Samm Kaiser will serve as an education fellow at Tyson Research Center before moving to New York to work at climate organization Adamah. (Photo: Joe Angeles/Washington University)

‘I love being on a team’

Waiting at the intersection of Forest Park Parkway and Skinker Boulevard, Samm Kaiser mulled the concept of quantum superposition. As one does. 

“I was thinking that life is weird and it’s full of a lot of conflicting things that don’t make sense but have to make sense,” Kaiser said. “And it reminded me of quantum superposition, which I learned about in quantum computing class and thought I’d never use.”

Kaiser went home and turned her thoughts into a three-minute speech to submit to the Commencement office. Unlike graduate student speakers, who are selected by the Office of the Provost, undergraduate speakers must apply for the honor. Kaiser had dreamed of speaking at her college commencement ever since she addressed classmates at her middle school graduation. 

“I had so much fun, and I always thought it would be great to deliver a speech at something more impressive than an eighth-grade graduation,” said Kaiser, who grew up in Evanston, Ill. 

Kaiser came to Washington University to play volleyball and enroll in the new computer science and math program at McKelvey Engineering. She imagined that one day she would get a job in tech. Then COVID-19 hit. Kaiser took a gap year to help friends convert a conventional farm into an organic one.

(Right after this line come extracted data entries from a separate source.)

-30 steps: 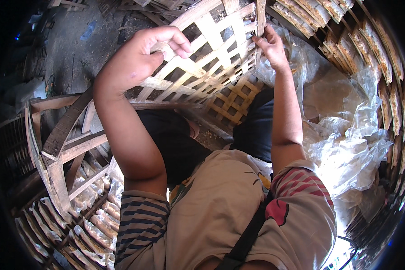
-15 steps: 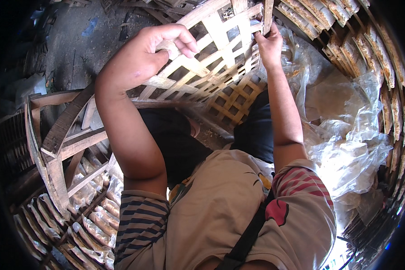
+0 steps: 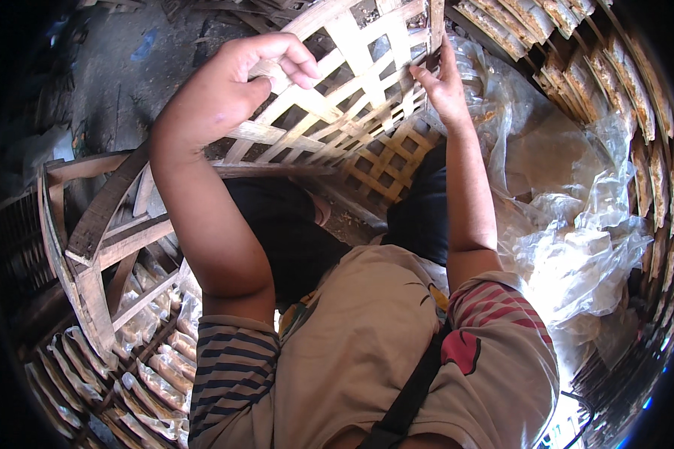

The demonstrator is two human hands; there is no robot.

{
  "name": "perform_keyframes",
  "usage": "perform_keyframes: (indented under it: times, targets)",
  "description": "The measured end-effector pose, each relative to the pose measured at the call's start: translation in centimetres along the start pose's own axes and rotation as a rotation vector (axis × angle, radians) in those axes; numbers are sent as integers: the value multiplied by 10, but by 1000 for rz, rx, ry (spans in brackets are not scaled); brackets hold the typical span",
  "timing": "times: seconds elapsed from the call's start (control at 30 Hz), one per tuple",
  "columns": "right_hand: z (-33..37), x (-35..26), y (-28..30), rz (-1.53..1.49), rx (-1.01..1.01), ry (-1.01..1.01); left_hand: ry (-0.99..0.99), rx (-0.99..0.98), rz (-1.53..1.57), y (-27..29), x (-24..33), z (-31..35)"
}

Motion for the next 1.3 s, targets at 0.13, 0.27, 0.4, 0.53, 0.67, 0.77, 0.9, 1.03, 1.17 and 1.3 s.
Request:
perform_keyframes:
  times: [0.13, 0.27, 0.4, 0.53, 0.67, 0.77, 0.9, 1.03, 1.17, 1.3]
  targets:
    - [9, 6, -10, -59, 132, -71, -4, 1, -16, 0, 2, -1]
    - [15, 11, -17, -7, 170, -73, 22, -18, -26, 2, 0, 0]
    - [21, 15, -23, -44, 211, -135, 45, -30, -18, 1, 2, 0]
    - [20, 13, -23, 23, 269, -135, 48, -51, -35, 2, 2, -1]
    - [15, 6, -28, 106, 294, -189, 38, -40, -31, 2, 0, 0]
    - [14, 9, -26, 173, 346, -222, 76, -30, -39, 2, -1, -1]
    - [13, 15, -26, 190, 416, -271, 106, -15, -62, 3, -2, 0]
    - [17, 38, -15, 128, 456, -262, 75, -35, -58, 5, -4, -3]
    - [35, 23, -14, -231, 460, -236, 37, 5, -20, 5, -8, -1]
    - [41, 23, -15, -163, 436, -150, -2, 14, -34, 4, -5, -1]
Point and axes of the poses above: each hand's wrist, its own z-axis away from the middle knuckle, its own y-axis out of the back of the hand, x = y × z, the point moved 5 cm from there along -z, towards the middle knuckle, and after that the axes turned 3 degrees about y, right-handed, at the moved point
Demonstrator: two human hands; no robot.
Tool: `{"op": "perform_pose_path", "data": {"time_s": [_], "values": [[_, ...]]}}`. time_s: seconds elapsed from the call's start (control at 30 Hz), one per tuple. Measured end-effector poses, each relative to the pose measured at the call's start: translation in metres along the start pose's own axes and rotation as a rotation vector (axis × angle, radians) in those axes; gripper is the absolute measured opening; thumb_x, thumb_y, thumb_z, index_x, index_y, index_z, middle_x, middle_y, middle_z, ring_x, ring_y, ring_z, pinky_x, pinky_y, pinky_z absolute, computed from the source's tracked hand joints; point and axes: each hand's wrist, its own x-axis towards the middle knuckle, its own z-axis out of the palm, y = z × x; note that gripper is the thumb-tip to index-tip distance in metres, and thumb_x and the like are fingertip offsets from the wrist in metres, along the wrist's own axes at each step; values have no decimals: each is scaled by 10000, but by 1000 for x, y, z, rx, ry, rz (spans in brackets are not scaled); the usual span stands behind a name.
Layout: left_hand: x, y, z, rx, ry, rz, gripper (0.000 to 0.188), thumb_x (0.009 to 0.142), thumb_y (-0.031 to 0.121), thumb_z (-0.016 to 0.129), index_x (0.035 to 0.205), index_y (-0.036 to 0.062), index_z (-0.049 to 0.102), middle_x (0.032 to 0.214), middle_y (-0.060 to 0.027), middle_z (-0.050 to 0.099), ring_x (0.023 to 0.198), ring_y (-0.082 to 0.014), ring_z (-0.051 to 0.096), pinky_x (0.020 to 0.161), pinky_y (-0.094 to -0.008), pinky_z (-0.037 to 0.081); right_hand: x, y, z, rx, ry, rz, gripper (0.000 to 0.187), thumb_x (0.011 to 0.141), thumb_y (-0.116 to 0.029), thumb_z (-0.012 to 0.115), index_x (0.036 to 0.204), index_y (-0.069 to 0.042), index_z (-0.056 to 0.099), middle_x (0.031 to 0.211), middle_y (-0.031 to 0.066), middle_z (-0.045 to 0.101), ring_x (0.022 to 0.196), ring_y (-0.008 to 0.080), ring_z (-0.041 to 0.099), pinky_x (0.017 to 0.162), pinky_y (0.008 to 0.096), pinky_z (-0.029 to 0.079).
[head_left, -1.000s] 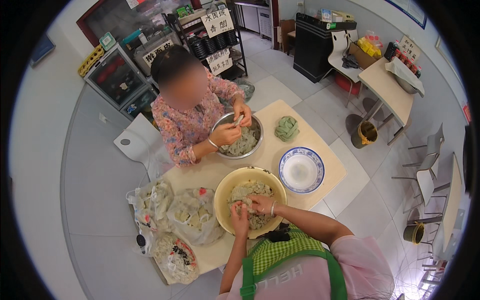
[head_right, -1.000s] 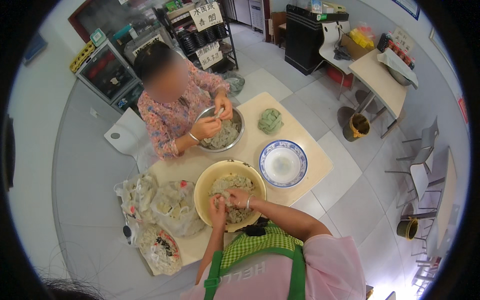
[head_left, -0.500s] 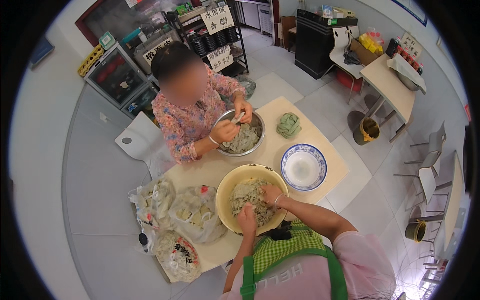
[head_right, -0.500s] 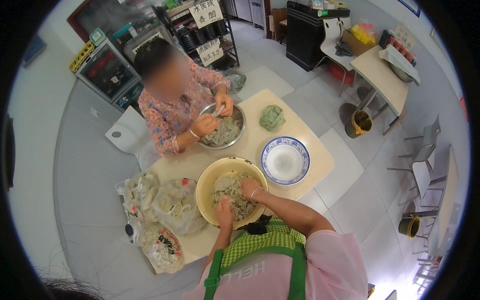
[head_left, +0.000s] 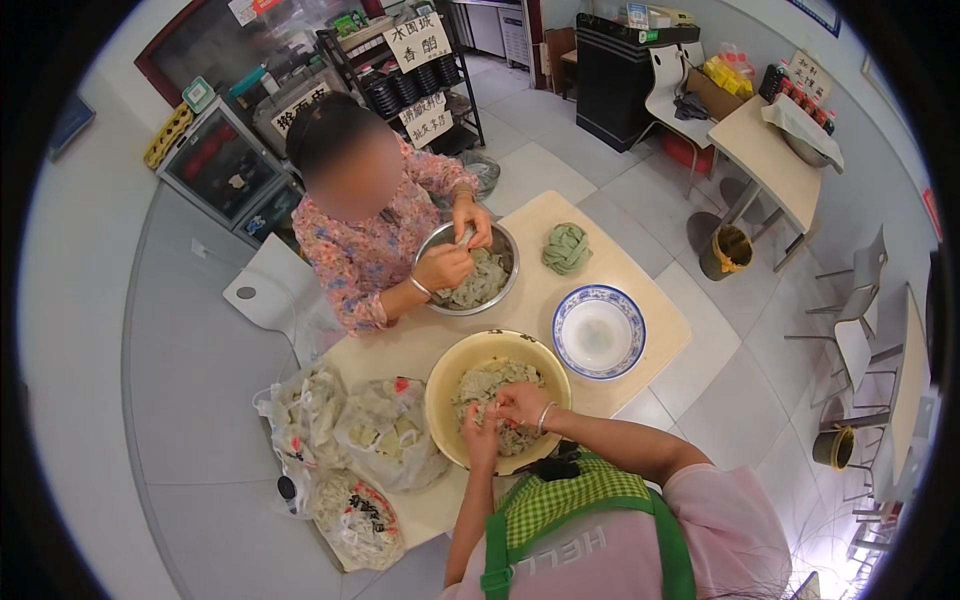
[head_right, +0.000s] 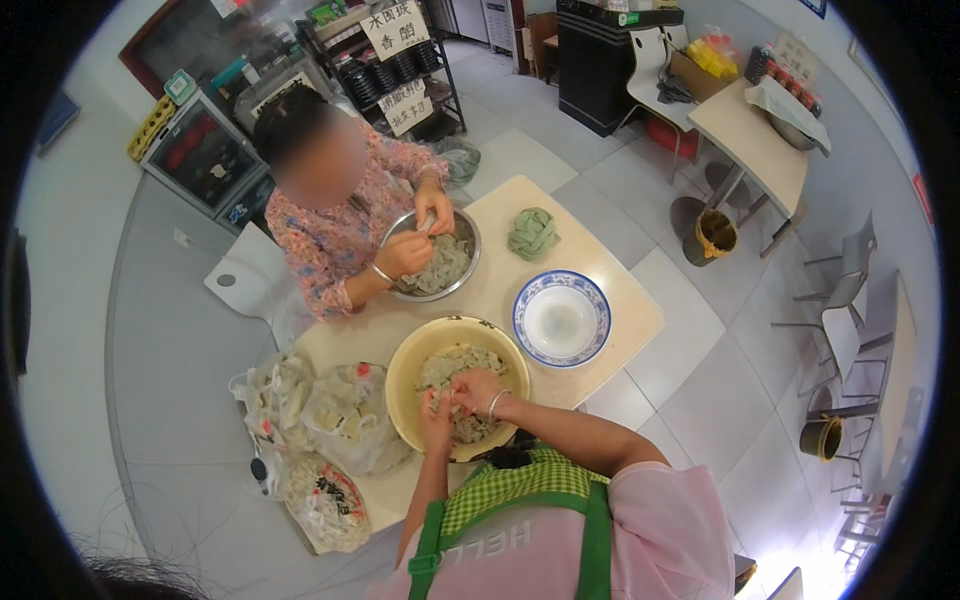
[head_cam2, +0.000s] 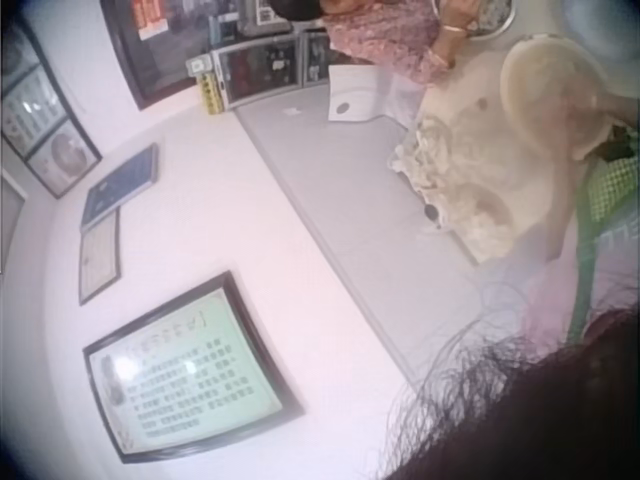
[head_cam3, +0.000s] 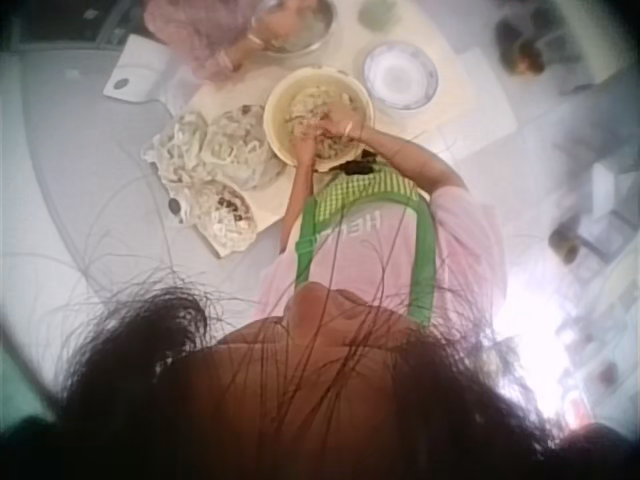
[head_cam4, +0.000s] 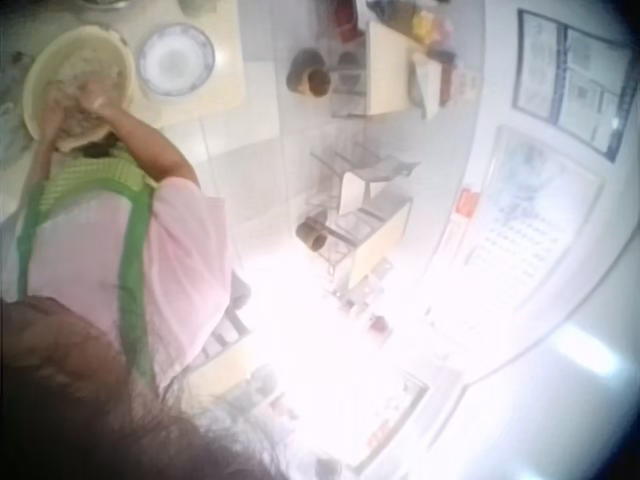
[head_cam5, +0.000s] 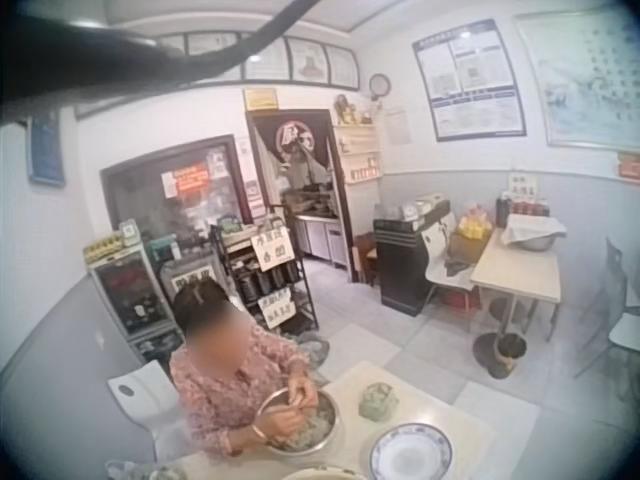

“Doing something with the environment was always the plan, but that experience expanded my idea of what was possible,” Kaiser said. “​​I came back and declared a second major in environmental analysis and ran with it.”

Kaiser also joined the Office of Sustainability, where she helped organize the Green Cup, an annual competition to reduce energy in the residential colleges, and other sustainability events. 

After graduation, Kaiser will serve as an education fellow at Tyson Research Center, the university’s environmental field station in Eureka, Mo., and then move to New York City to help Adamah, a Jewish climate organization, organize student chapters in schools and synagogues. The fellowship is through Avodah, an immersive service year program. 

“My love for this sort of engagement work comes from volleyball,” Kaiser said. “I love working with young people and I love being on a team.”